I have received an offer from Uber for compensation. Then I have attended the webinar. but I haven't heard since I have attend the webinar. I have contacted them thought the email available in the in the portal. but I only receive automated answer.

Any have similar experience please.

All Best


----------



## 25rides7daysaweek

Mouhsinef said:


> Hi,
> 
> I have received an offer from Uber for compensation. Then I have attended the webinar. but I haven't heard since I have attend the webinar. I have contacted them thought the email available in the in the portal. but I only receive automated answer.
> 
> Any have similar experience please.
> 
> All Best


Uber tells everyone they will pay them.
How many rides have you made?
Welcome to u/p 😁


----------



## Mouhsinef

Thanks for your comments. I used to work full time. But stopped since the first lockdown. Do u meant that they are others, that received the offer but not receive anything.


----------



## radikia

Mouhsinef said:


> but I only receive automated answer.
> 
> Any have similar experience please.


I didn't realize there was any other kind of answer ..............


----------



## 25rides7daysaweek

Mouhsinef said:


> Thanks for your comments. I used to work full time. But stopped since the first lockdown. Do u meant that they are others, that received the offer but not receive anything.
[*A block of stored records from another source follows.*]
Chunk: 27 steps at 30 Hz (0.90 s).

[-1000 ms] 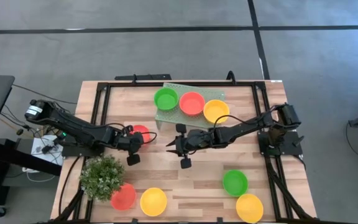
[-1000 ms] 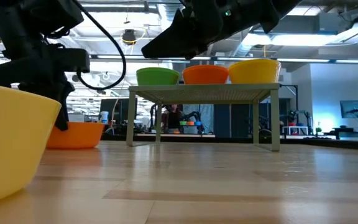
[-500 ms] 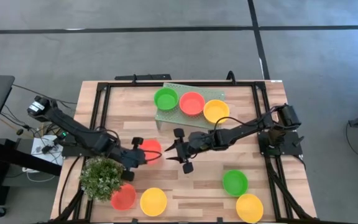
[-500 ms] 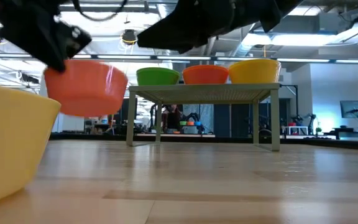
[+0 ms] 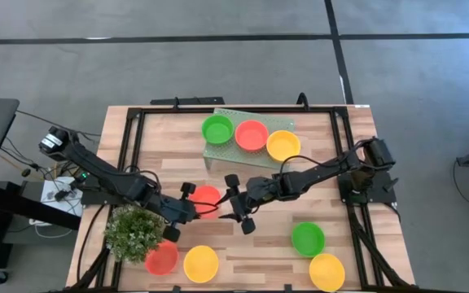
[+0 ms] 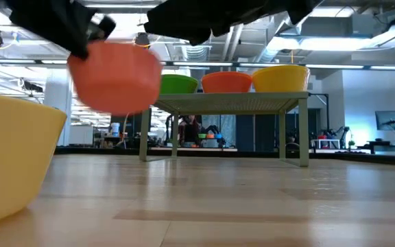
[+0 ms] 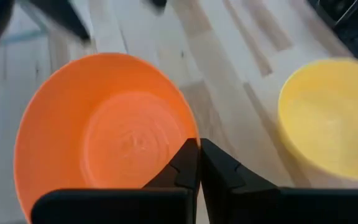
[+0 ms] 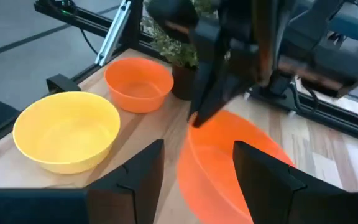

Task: Pick & Place Mini bowls
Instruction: Stack the orange bowl on top of the orange bowls on the shelf

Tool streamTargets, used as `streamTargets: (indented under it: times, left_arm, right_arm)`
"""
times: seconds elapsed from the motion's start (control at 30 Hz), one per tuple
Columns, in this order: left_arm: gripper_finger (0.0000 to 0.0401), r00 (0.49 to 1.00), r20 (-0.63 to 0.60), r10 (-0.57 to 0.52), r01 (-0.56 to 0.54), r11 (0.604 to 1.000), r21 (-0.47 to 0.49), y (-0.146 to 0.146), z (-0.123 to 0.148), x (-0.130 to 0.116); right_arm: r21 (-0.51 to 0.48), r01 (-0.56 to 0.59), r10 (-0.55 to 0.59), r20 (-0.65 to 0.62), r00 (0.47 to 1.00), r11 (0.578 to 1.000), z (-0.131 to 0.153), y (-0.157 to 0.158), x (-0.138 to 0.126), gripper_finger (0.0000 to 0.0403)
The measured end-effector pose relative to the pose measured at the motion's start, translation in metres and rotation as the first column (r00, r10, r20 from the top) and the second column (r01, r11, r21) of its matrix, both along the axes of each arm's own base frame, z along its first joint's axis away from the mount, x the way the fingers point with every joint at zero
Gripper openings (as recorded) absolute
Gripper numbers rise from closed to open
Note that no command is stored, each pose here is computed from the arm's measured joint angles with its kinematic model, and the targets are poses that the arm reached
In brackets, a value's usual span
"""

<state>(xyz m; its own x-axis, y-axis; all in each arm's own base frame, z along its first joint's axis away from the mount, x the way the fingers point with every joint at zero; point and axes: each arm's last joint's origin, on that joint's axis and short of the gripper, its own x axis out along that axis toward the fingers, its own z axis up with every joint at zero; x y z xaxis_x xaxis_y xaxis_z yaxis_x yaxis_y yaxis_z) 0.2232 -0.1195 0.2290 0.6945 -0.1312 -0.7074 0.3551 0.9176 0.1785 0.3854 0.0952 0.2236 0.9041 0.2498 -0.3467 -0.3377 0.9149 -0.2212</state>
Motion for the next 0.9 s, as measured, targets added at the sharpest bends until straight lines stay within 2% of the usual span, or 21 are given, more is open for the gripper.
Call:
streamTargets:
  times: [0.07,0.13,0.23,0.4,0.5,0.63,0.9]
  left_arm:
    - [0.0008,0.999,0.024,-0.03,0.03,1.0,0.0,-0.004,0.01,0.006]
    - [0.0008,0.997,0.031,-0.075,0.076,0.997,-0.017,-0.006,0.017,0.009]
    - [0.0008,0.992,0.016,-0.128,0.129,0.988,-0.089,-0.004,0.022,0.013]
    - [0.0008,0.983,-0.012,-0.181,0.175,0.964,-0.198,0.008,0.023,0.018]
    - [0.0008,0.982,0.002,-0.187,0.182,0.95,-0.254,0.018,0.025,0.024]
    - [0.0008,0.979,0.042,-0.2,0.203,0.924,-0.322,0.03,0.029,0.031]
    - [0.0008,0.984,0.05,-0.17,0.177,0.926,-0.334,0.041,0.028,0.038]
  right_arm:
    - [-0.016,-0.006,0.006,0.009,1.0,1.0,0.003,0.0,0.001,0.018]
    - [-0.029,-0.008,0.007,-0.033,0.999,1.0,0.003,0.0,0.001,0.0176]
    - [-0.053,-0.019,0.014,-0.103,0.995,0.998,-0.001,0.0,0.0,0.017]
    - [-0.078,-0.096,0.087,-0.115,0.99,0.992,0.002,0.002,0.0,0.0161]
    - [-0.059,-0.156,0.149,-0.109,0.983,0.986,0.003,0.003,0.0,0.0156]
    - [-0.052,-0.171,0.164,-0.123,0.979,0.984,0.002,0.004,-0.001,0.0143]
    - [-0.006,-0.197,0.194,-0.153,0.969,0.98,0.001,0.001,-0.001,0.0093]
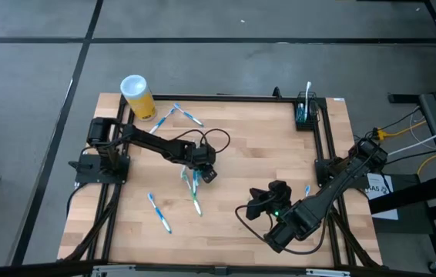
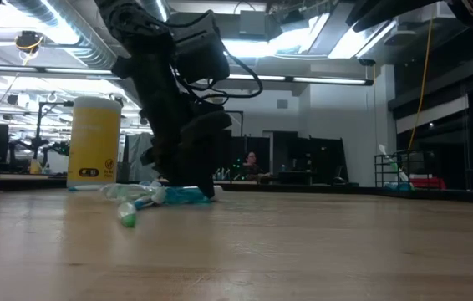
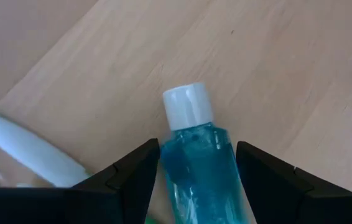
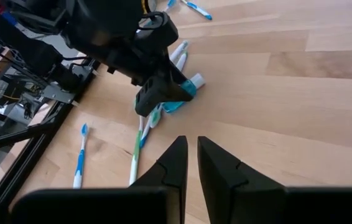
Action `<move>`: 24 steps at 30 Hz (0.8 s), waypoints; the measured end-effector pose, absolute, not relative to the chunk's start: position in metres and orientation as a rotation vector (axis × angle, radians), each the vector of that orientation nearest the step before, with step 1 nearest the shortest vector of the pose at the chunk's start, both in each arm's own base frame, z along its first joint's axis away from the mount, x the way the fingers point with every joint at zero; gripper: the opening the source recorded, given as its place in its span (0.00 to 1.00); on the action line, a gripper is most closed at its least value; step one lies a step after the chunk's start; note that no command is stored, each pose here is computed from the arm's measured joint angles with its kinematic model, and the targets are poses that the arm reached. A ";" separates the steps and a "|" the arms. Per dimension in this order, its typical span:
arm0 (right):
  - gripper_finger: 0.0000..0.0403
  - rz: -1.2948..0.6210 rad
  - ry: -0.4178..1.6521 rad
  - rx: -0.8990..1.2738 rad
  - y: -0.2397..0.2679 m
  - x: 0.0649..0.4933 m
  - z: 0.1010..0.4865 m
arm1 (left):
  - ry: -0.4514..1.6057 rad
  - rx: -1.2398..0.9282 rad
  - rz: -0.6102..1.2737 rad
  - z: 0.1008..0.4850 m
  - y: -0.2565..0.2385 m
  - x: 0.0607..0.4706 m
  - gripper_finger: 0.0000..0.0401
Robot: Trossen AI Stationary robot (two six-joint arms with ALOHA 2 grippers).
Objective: Pick & Place toothbrushing station
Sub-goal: Put the blue mouthwash into the mesh organizer
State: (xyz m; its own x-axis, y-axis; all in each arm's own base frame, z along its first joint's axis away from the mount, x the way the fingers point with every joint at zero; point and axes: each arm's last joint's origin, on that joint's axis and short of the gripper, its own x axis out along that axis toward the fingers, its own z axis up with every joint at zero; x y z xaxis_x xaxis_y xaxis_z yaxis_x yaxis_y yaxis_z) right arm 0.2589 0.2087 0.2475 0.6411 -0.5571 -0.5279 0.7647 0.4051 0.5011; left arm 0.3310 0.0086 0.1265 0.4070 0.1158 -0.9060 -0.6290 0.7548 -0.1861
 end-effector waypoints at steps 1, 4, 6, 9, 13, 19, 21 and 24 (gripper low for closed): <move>0.10 -0.849 0.297 0.788 0.209 0.259 0.248 | 1.063 -0.558 0.506 0.126 0.007 0.330 0.52; 0.10 -0.849 0.294 0.785 0.209 0.259 0.248 | 1.070 -0.552 0.520 0.125 0.003 0.329 0.44; 0.10 -0.848 0.291 0.785 0.209 0.259 0.248 | 1.071 -0.565 0.523 0.125 0.003 0.329 0.38; 0.10 -0.848 0.287 0.783 0.209 0.259 0.248 | 1.084 -0.591 0.483 0.125 0.000 0.329 0.28; 0.10 -0.848 0.287 0.783 0.209 0.259 0.248 | 1.065 -0.609 0.419 0.128 0.000 0.332 0.21; 0.10 -0.847 0.270 0.778 0.209 0.259 0.248 | 0.992 -0.621 0.289 0.134 0.002 0.340 0.19; 0.10 -0.846 0.264 0.776 0.208 0.259 0.248 | 0.979 -0.626 0.251 0.136 0.001 0.341 0.19; 0.10 -0.846 0.252 0.774 0.208 0.259 0.249 | 0.952 -0.633 0.225 0.142 0.000 0.342 0.18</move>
State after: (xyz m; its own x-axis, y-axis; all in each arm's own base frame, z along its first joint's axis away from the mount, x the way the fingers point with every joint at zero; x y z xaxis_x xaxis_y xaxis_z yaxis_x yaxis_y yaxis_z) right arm 0.2593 0.2083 0.2487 0.6531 -0.5778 -0.4895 0.7515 0.4144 0.5134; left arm 0.3416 0.0004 0.1422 0.5730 -0.0913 -0.8144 -0.4463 0.7988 -0.4035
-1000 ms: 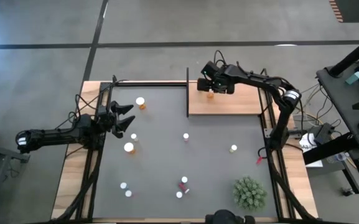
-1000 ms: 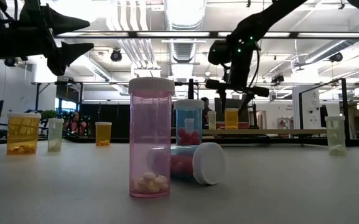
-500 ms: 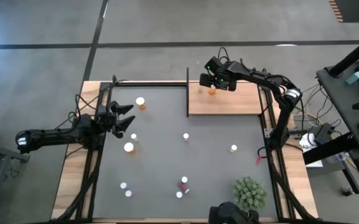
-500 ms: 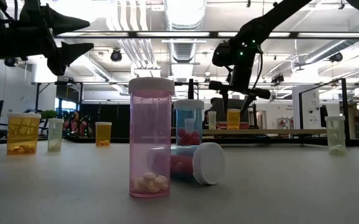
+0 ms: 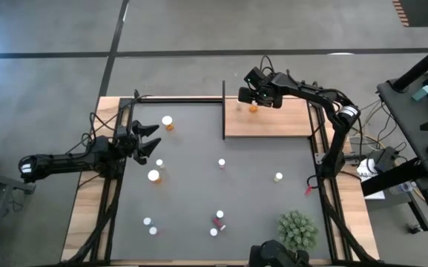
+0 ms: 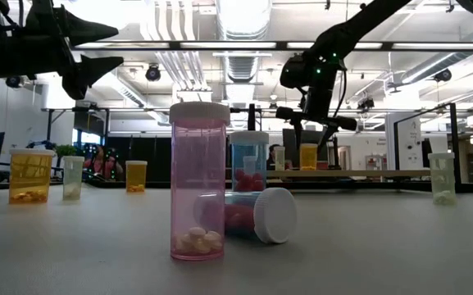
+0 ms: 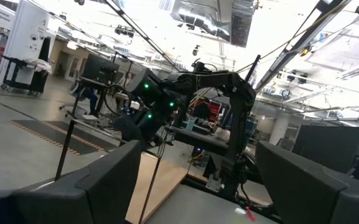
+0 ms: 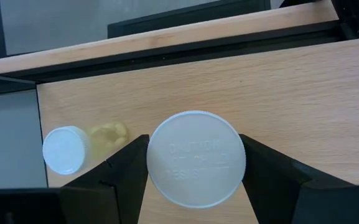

Did you think they were going
to pay you for no rides?


----------



## Mouhsinef

Certainly, they will pay for the period I have been working, they have already send me an offer. Just to an update for everyone. I have checked my junk mail, and I found that I receive an email back in June from ACAS to accept the offer or to decline. unfortunately, I cant use that link as it is expired. So if someone has similar experience, please do check your junk mail.

All Best


----------



## 25rides7daysaweek

Mouhsinef said:


> Certainly, they will pay for the period I have been working, they have already send me an offer. Just to an update for everyone. I have checked my junk mail, and I found that I receive an email back in June from ACAS to accept the offer or to decline. unfortunately, I cant use that link as it is expired. So if someone has similar experience, please do check your junk mail.
> 
> All Best


You should repost this in an area specific section
Most of the people who read this
dont have any idea what you are talking about....


----------



## Mouhsinef

Not sure why as Uber driver in the UK are familiar with this.


----------



## juc

Mouhsinef said:


> Not sure why as Uber driver in the UK are familiar with this.


Hello guys, I was completely unaware about the uber compensation scheme. Since they close the application from 22 July, can I stil claim ? Is there any way? 

Thank you 
Junior cader


----------